Atlético dejó su legado en la Copa Libertadores

Más allá de la derrota sufrida en Brasil, el plantel de Pablo Lavallén tiene otro desafío imponente en el horizonte sudamericano: la Copa Sudamericana.

Atlético dejó su legado en la Copa Libertadores
El plantel tucumano.
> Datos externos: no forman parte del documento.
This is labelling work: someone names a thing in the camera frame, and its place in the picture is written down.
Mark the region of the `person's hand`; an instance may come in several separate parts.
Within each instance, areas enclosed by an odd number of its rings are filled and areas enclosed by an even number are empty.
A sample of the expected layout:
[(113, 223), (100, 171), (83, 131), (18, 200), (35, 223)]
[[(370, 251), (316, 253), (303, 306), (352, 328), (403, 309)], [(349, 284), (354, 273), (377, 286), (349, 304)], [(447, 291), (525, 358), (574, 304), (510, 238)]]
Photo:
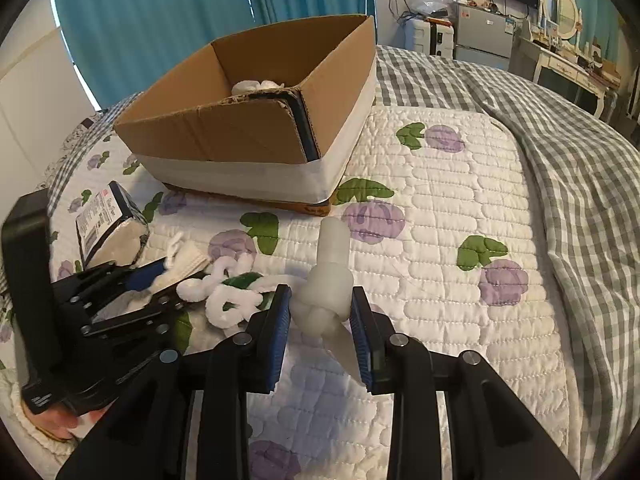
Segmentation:
[(73, 438), (82, 439), (107, 411), (101, 408), (85, 415), (76, 416), (62, 404), (54, 404), (39, 414), (29, 411), (23, 405), (27, 419), (46, 436), (58, 440), (68, 441)]

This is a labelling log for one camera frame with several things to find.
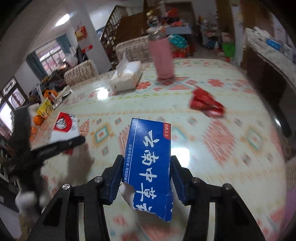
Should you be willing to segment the orange fruit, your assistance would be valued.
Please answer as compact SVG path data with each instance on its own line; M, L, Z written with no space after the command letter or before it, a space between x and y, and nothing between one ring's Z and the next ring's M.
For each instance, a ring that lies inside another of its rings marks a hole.
M40 126L44 122L44 118L40 115L36 115L33 118L33 122L36 126Z

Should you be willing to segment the white red paper bag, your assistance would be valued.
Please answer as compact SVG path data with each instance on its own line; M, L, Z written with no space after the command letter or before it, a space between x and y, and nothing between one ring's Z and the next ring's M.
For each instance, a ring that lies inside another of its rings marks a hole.
M66 141L80 135L77 117L59 112L50 135L50 143Z

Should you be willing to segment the right patterned chair back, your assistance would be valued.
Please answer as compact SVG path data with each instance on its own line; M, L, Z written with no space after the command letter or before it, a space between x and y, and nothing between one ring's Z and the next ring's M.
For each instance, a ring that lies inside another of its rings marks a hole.
M128 61L141 61L142 63L152 62L149 50L149 36L134 38L115 47L116 56L120 62L125 54Z

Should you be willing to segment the pink thermos bottle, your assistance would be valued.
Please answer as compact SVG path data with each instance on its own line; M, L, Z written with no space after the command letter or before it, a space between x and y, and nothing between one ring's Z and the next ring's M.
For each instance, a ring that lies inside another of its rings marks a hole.
M149 34L149 51L159 79L169 79L174 76L173 56L170 42L164 27L147 29Z

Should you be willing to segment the white tissue box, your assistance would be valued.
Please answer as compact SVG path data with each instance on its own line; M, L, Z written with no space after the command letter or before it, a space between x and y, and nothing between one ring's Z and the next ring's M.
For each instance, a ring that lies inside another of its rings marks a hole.
M126 53L116 66L116 71L109 80L113 92L135 89L142 74L141 61L128 61Z

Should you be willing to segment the red crumpled wrapper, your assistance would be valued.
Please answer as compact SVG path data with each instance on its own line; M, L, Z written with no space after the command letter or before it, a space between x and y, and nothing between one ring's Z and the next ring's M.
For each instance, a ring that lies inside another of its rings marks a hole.
M189 107L193 110L201 111L210 118L221 118L225 113L224 105L216 101L214 96L200 87L193 91Z

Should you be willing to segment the left patterned chair back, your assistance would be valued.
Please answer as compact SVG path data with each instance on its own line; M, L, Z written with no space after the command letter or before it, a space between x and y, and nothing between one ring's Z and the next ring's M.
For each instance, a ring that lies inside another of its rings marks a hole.
M64 80L67 85L72 86L98 75L94 62L87 60L66 71Z

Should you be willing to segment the yellow snack box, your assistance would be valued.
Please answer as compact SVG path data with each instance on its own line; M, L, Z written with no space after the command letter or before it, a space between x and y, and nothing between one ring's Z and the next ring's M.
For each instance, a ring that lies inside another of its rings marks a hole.
M46 98L38 107L36 113L44 119L47 119L53 112L53 106L48 98Z

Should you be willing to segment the wooden staircase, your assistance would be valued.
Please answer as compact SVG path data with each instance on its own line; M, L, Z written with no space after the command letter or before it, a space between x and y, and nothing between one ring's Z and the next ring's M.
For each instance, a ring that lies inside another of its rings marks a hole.
M133 8L116 5L105 26L98 33L111 65L118 63L115 48L118 44L146 34L147 24L144 13L134 14Z

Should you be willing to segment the blue herbal medicine box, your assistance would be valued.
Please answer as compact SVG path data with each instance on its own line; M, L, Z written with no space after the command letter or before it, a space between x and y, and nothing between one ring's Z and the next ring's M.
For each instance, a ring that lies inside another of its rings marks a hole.
M165 222L172 219L171 125L133 118L128 133L120 188L128 205L156 215Z

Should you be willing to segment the sideboard with patterned cloth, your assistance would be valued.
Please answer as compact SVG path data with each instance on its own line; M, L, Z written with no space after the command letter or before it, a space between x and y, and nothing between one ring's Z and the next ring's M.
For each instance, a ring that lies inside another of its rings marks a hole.
M265 98L279 100L287 87L295 93L295 63L269 43L267 31L246 28L243 33L242 67Z

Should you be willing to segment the patterned chair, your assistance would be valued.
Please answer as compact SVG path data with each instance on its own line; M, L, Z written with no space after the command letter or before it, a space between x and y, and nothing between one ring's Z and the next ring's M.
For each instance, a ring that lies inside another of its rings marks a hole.
M94 62L87 60L66 71L64 80L67 85L72 86L98 75Z
M141 61L142 63L152 62L149 50L149 36L134 38L115 47L116 56L120 62L125 54L128 61Z

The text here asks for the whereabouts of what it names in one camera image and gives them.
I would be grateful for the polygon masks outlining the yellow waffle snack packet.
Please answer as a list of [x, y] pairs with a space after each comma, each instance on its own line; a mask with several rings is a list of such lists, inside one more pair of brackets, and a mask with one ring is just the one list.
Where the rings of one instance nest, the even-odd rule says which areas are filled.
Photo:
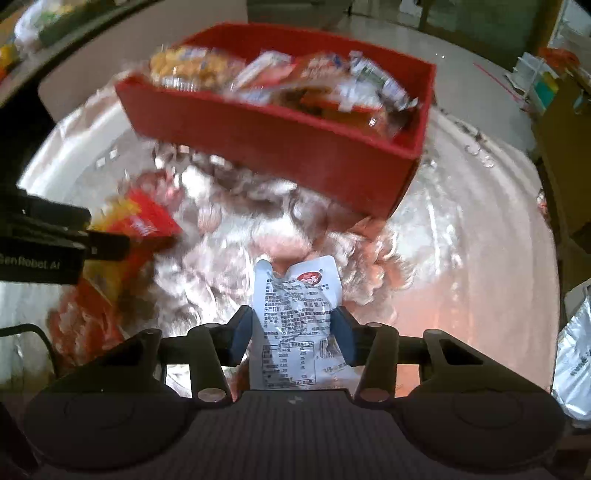
[[243, 69], [245, 60], [219, 49], [189, 45], [162, 48], [149, 60], [154, 84], [188, 92], [222, 90]]

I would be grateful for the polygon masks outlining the floral shiny tablecloth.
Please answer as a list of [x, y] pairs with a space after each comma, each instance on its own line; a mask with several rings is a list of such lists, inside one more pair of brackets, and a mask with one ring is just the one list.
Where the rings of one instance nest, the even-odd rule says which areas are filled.
[[551, 387], [559, 287], [540, 180], [521, 151], [439, 108], [415, 178], [386, 221], [221, 157], [141, 138], [112, 86], [58, 123], [20, 184], [95, 214], [139, 187], [180, 225], [176, 246], [122, 293], [124, 336], [223, 323], [249, 301], [257, 261], [283, 272], [329, 255], [356, 320], [407, 336], [444, 330]]

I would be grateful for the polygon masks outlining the red white barcode packet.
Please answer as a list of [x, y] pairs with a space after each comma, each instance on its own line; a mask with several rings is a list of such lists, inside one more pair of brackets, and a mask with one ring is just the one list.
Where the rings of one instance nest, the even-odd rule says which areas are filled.
[[412, 98], [393, 76], [361, 51], [349, 52], [349, 72], [356, 80], [372, 85], [394, 111], [412, 110], [419, 106], [417, 98]]

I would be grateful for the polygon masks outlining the white plastic bag of snacks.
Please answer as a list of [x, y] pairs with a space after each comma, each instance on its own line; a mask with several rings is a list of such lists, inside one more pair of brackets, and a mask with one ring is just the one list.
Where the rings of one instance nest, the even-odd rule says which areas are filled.
[[27, 8], [14, 27], [16, 43], [20, 46], [35, 44], [39, 40], [40, 32], [57, 21], [66, 9], [63, 1], [35, 1]]

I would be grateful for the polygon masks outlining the wooden side cabinet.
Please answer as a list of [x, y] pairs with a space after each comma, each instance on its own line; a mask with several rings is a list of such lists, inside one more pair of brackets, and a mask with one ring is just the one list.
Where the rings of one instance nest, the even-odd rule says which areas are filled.
[[534, 135], [562, 234], [590, 252], [590, 86], [566, 75]]

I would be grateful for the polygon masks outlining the white pouch snack packet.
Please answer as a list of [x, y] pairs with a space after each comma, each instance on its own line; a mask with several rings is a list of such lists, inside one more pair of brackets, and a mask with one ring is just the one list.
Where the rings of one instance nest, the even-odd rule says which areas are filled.
[[325, 255], [294, 264], [282, 276], [269, 261], [254, 266], [250, 306], [249, 385], [256, 390], [348, 389], [360, 374], [346, 364], [331, 333], [342, 304], [335, 259]]

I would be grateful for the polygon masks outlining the silver foil bag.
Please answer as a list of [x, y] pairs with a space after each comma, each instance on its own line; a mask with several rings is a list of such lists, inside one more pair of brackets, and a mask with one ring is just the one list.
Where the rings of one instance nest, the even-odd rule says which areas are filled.
[[581, 428], [590, 427], [590, 295], [558, 336], [552, 396]]

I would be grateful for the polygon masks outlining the red orange packet in box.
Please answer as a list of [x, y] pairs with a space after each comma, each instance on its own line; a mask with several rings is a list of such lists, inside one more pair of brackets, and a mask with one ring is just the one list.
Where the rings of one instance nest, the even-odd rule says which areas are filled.
[[329, 96], [349, 78], [349, 61], [331, 52], [298, 57], [291, 66], [290, 73], [271, 88], [270, 103], [314, 115], [335, 105]]

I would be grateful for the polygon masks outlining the red yellow snack packet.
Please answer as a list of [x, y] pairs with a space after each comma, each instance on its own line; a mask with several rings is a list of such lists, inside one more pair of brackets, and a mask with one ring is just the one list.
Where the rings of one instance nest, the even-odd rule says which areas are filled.
[[111, 202], [91, 229], [129, 240], [121, 260], [89, 260], [84, 266], [84, 279], [111, 304], [130, 287], [153, 255], [171, 247], [182, 233], [171, 214], [139, 188]]
Foto: gentileza de Olé

La derrota contundente de Atlético Tucumán ante Palmeiras en un copado y multitudinario Allianz Parque dejó en claro algo incuestionable y que no suele ser tenido en cuenta: el coraje y la entrega frente al poderío de un rival.

La dinámica del grupo 5 de la Copa Libertadores fue tal que hizo que los hinchas que aman el fútbol Decano estuvieran esperanzados en acceder a la próxima fase de la Copa Libertadores. Eso esta muy bueno y habla las claras de la confianza que se le manifiesta al equipo, sin embargo se dejó de lado que la participación del equipo de Lavallén en este certamen es, realmente, histórico. Es un punto de inflexión para la provincia que por años lució futbolera y con el grito del gol a flor de piel en cada una de las canchas, desde: Tucumán Central, La Florida, Nuñorco, Sportivo Guzmán, Concepción FC y todos los equipos de la Liga Tucumana de Fútbol hasta  la actualidad de San Jorge, San Martín y Atlético Tucumán.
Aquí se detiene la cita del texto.